== TASK OBJECTIVE ==
Copying rule for the data below: pictures stay out, and only the lines from the one with "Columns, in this" down to the one with "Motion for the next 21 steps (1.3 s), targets", inclusive, are repeated exactly.

**** DATA LISTING

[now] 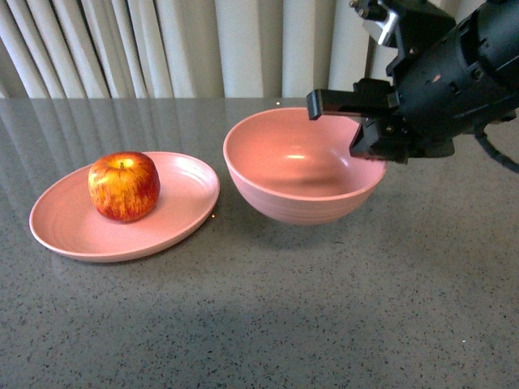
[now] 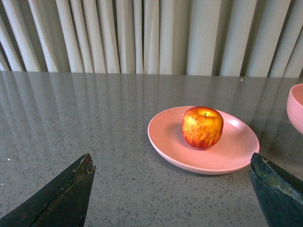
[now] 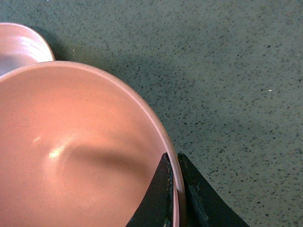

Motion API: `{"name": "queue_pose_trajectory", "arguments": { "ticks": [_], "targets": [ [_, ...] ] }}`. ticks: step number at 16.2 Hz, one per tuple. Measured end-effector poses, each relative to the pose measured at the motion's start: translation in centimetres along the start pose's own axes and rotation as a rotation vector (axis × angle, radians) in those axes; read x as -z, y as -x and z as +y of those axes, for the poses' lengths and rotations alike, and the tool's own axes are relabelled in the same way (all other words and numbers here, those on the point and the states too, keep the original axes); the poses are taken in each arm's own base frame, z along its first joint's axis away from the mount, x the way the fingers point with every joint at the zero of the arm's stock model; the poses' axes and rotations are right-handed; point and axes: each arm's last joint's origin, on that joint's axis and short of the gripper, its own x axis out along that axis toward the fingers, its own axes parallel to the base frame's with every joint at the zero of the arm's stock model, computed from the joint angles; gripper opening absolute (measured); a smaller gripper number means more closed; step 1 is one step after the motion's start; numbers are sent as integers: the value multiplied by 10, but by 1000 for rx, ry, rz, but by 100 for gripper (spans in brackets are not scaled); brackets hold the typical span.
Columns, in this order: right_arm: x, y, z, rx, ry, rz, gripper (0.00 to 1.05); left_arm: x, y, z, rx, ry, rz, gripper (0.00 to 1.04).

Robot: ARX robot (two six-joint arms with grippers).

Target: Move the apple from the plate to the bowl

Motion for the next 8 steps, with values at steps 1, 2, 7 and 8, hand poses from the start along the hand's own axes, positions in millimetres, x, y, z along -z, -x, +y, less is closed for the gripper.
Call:
{"name": "queue_pose_trajectory", "arguments": {
  "ticks": [1,2,7,8],
  "targets": [
    [2,-4,2,0,2,7,3,0,0,0,0,0,0,98],
    [5,-9,5,-2,4,20,3,0,0,0,0,0,0,98],
    [16,-28,11,10,-5,80,3,0,0,0,0,0,0,98],
    [18,-32,12,14,-4,91,3,0,0,0,0,0,0,98]
  ]
}}
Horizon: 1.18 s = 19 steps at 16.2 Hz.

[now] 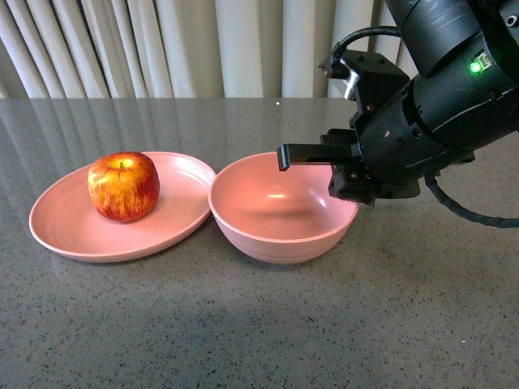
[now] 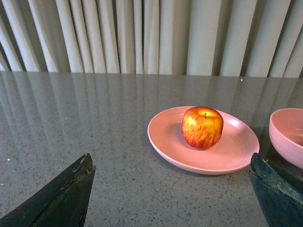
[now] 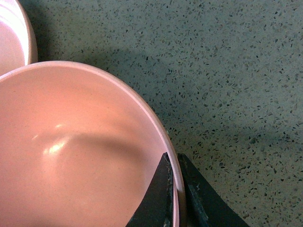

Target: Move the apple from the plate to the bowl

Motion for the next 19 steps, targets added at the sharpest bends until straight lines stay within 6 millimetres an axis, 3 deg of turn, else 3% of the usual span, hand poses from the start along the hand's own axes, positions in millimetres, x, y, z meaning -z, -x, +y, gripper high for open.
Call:
{"name": "queue_pose_trajectory", "arguments": {
  "ticks": [10,15,17,19],
  "targets": [
    [-2,-14,0,18,-46,26,3,0,0,0,0,0,0,98],
    [-5,-11,0,7,-54,27,52,0,0,0,0,0,0,98],
    [-13,4,-1,-11,-61,-9,72,0,0,0,0,0,0,98],
    [-22,37,-7,-69,-83,-98,94,0,0,0,0,0,0,98]
  ]
}}
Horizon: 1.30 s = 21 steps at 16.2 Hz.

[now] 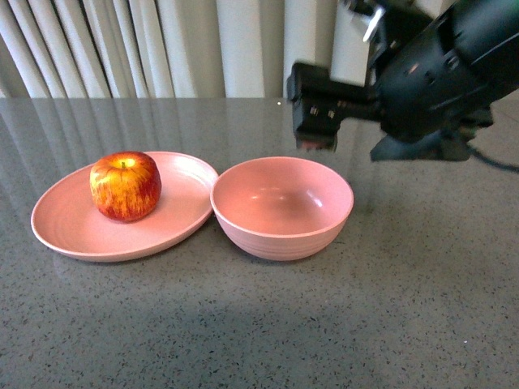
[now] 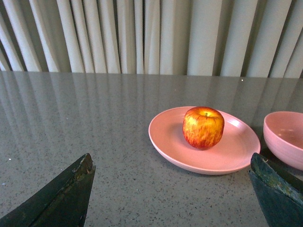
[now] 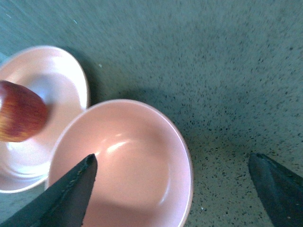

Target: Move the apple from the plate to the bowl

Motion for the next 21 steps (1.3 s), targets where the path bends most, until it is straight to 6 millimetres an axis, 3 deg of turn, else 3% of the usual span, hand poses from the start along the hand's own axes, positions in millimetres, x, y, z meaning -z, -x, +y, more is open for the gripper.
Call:
{"name": "queue_pose_trajectory", "arguments": {
  "ticks": [1,3,6,8,11,13,15,19,21],
  "targets": [
    [-4,22,-7,-29,-21,-64,100,0,0,0,0,0,0,98],
    [1,71,-23,-67,-69,-195,98,0,0,0,0,0,0,98],
    [39,150,-57,-11,-111,-478,98,0,0,0,0,0,0,98],
    [76,189,-78,113,-122,-662,98,0,0,0,0,0,0,98],
    [136,205,-81,195,-92,-677,98,0,0,0,0,0,0,98],
    [164,210,-74,286,68,-781,75,0,0,0,0,0,0,98],
    [194,204,-78,336,117,-737,52,0,0,0,0,0,0,98],
    [208,199,-80,342,150,-785,4,0,0,0,0,0,0,98],
    [212,194,-82,345,155,-772,2,0,0,0,0,0,0,98]
  ]
}}
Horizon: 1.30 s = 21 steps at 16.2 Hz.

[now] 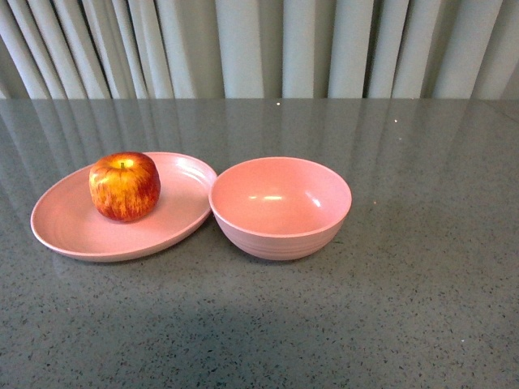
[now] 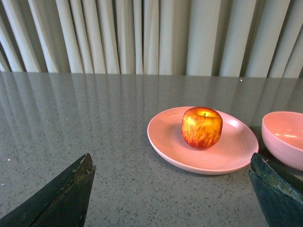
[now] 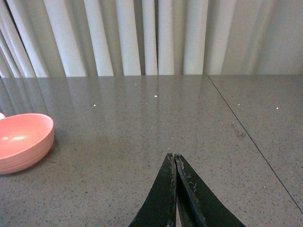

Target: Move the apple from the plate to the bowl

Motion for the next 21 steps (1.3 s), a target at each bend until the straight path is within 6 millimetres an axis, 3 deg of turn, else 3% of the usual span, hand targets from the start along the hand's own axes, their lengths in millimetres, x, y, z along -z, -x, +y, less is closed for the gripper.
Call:
{"name": "queue_pose_trajectory", "arguments": {
  "ticks": [6,14,21],
  "targets": [
    [14,1,0,0,3,-6,2,0,0,0,-1,0,0,98],
    [13,1,0,0,4,-14,5,0,0,0,0,0,0,98],
    [13,1,0,0,4,-14,86,0,0,0,0,0,0,98]
  ]
}}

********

== ANSWER SECTION ==
Columns, in this order: right_arm: x, y, z, rx, ry, rz, gripper (0.00 to 1.05); left_arm: x, y, z, rx, ry, rz, gripper (0.00 to 1.04).

Robot: ARX robot (two six-joint arms with grippers).

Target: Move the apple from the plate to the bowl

Motion for the next 8 steps, with values at steps 1, 2, 7 and 8, hand poses from the start along the hand's own axes, positions in millimetres, x, y, z along -z, -x, +y, less is closed for the gripper.
Call:
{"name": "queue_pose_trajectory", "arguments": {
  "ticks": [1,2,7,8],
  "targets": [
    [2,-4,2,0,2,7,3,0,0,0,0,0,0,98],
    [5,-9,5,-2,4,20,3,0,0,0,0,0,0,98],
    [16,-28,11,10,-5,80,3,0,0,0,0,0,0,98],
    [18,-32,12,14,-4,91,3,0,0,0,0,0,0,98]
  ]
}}
Horizon: 1.18 s = 19 steps at 16.2 Hz.

[now] 
[now] 
[now] 

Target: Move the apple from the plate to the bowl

Motion for the next 19 steps, targets added at the sharpest bends until straight lines stay within 6 millimetres an axis, 3 deg of turn, else 3% of the usual span, hand poses from the start along the hand's own axes, positions in millimetres, x, y, z meaning -z, -x, +y, gripper high for open.
Call:
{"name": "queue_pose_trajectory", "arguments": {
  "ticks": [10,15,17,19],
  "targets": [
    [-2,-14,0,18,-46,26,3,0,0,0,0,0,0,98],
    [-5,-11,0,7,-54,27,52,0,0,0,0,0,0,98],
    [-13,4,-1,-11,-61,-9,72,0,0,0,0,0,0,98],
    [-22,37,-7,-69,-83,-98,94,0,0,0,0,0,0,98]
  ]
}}
Horizon: 1.30 s = 21 steps at 16.2 Hz.

[now] 
[now] 
[now] 

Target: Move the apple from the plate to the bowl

Motion for the next 21 steps (1.3 s), targets where the path bends most, until it is straight to 6 millimetres an axis, 3 deg of turn, else 3% of the usual span, hand poses from the start along the hand's own axes, positions in millimetres, x, y, z meaning -z, -x, +y, more is open for the gripper.

Nothing else remains to be done in this exercise.